* WHAT YOU NEED TO DO
Every line of the material below that contains the string "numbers" must appear in the answer.

* INFORMATION SUPPLIED
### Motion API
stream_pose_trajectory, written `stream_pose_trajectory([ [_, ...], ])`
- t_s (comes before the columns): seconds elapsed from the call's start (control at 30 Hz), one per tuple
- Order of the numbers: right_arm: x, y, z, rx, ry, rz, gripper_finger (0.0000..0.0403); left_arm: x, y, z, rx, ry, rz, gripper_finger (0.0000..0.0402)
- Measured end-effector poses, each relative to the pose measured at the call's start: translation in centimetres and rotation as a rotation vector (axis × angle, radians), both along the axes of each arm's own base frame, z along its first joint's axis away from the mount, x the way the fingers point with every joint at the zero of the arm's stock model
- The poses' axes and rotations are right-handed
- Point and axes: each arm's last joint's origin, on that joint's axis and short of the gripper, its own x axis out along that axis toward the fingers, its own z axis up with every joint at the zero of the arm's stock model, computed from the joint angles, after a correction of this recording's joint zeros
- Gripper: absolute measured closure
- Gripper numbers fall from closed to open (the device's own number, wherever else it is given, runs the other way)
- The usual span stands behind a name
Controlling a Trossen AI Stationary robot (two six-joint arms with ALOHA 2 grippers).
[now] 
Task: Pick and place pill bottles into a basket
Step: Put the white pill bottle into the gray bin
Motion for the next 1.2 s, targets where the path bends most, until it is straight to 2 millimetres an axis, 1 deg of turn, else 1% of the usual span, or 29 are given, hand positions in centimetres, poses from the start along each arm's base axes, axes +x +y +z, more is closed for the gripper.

* ANSWER
- Order of the numbers: right_arm: x, y, z, rx, ry, rz, gripper_finger (0.0000..0.0403); left_arm: x, y, z, rx, ry, rz, gripper_finger (0.0000..0.0402)
- Gripper numbers fall from closed to open (the device's own number, wherever else it is given, runs the other way)

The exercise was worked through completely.